## Aim of the exercise
The records that follow are to be reproduced verbatim.

## Supplied records
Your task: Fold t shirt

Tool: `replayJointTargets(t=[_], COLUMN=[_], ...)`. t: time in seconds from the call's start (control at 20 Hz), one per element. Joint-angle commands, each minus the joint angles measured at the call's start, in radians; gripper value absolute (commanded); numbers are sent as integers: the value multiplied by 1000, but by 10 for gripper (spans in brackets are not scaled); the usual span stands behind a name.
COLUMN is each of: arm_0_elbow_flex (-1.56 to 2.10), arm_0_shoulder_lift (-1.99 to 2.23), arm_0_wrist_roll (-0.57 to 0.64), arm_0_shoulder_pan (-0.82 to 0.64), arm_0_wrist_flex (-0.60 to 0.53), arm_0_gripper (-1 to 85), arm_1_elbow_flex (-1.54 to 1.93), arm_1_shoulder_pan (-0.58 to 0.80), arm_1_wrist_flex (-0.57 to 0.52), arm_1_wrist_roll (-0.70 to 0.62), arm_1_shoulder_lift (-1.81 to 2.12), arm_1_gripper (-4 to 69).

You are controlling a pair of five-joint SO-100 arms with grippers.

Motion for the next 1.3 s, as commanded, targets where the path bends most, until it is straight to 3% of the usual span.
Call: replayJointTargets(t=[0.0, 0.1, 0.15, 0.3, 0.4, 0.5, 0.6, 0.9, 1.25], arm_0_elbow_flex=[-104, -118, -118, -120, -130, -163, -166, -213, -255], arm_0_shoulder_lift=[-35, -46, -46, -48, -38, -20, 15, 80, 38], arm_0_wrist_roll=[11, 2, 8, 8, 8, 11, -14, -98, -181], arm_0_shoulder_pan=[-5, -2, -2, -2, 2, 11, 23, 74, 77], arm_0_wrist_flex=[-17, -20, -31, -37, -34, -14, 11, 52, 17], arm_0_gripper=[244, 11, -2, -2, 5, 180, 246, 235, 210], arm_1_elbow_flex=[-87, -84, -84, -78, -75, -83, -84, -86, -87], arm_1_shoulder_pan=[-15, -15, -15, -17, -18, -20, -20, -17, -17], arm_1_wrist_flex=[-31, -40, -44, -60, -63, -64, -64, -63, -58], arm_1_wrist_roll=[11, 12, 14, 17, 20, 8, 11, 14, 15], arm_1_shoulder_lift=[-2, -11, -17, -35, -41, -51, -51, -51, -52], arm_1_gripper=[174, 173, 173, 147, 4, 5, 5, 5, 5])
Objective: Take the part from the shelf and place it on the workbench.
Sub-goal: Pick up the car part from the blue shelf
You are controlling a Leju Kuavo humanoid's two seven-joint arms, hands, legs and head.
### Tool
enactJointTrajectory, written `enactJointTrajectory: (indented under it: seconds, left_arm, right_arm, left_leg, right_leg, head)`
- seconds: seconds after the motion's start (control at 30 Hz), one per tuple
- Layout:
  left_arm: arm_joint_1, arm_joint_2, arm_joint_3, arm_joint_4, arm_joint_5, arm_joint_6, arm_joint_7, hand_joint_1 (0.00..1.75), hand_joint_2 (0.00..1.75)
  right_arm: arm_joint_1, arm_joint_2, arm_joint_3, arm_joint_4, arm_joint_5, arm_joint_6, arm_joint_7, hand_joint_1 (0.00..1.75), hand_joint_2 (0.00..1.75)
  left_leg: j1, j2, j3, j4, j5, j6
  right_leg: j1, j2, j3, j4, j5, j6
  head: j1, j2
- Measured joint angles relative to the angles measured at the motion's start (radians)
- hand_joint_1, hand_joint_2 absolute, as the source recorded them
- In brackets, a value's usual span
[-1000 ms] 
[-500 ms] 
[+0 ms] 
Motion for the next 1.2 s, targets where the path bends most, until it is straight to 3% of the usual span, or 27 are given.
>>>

## Response to the exercise
Your task: Fold t shirt

Tool: `replayJointTargets(t=[_], COLUMN=[_], ...)`. t: time in seconds from the call's start (control at 20 Hz), one per element. Joint-angle commands, each minus the joint angles measured at the call's start, in radians; gripper value absolute (commanded); numbers are sent as integers: the value multiplied by 1000, but by 10 for gripper (spans in brackets are not scaled); the usual span stands behind a name.
COLUMN is each of: arm_0_elbow_flex (-1.56 to 2.10), arm_0_shoulder_lift (-1.99 to 2.23), arm_0_wrist_roll (-0.57 to 0.64), arm_0_shoulder_pan (-0.82 to 0.64), arm_0_wrist_flex (-0.60 to 0.53), arm_0_gripper (-1 to 85), arm_1_elbow_flex (-1.54 to 1.93), arm_1_shoulder_pan (-0.58 to 0.80), arm_1_wrist_flex (-0.57 to 0.52), arm_1_wrist_roll (-0.70 to 0.62), arm_1_shoulder_lift (-1.81 to 2.12), arm_1_gripper (-4 to 69).

You are controlling a pair of five-joint SO-100 arms with grippers.

Motion for the next 1.3 s, as commanded, targets where the path bends most, until it is straight to 3% of the usual span.
Call: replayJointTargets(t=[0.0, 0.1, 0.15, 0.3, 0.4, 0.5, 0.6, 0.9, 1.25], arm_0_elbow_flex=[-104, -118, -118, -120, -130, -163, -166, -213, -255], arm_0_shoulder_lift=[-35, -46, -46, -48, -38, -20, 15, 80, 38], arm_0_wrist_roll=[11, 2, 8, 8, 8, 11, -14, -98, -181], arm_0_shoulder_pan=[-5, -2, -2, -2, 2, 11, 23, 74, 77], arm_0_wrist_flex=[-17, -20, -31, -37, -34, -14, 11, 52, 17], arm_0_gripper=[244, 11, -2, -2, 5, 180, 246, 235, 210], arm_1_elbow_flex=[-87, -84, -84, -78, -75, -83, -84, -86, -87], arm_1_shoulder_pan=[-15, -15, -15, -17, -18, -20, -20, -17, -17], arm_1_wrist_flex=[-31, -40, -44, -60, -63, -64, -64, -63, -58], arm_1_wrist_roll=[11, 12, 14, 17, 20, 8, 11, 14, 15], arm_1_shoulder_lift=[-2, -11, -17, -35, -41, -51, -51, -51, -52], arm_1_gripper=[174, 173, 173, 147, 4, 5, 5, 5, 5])
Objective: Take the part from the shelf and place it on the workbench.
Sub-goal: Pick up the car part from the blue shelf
You are controlling a Leju Kuavo humanoid's two seven-joint arms, hands, legs and head.
### Tool
enactJointTrajectory, written `enactJointTrajectory: (indented under it: seconds, left_arm, right_arm, left_leg, right_leg, head)`
- seconds: seconds after the motion's start (control at 30 Hz), one per tuple
- Layout:
  left_arm: arm_joint_1, arm_joint_2, arm_joint_3, arm_joint_4, arm_joint_5, arm_joint_6, arm_joint_7, hand_joint_1 (0.00..1.75), hand_joint_2 (0.00..1.75)
  right_arm: arm_joint_1, arm_joint_2, arm_joint_3, arm_joint_4, arm_joint_5, arm_joint_6, arm_joint_7, hand_joint_1 (0.00..1.75), hand_joint_2 (0.00..1.75)
  left_leg: j1, j2, j3, j4, j5, j6
  right_leg: j1, j2, j3, j4, j5, j6
  head: j1, j2
- Measured joint angles relative to the angles measured at the motion's start (radians)
- hand_joint_1, hand_joint_2 absolute, as the source recorded them
- In brackets, a value's usual span
[-1000 ms] 
[-500 ms] 
[+0 ms] 
Motion for the next 1.2 s, targets where the path bends most, until it is straight to 3% of the usual span, or 27 are given.
>>>

The answer has been fully written out.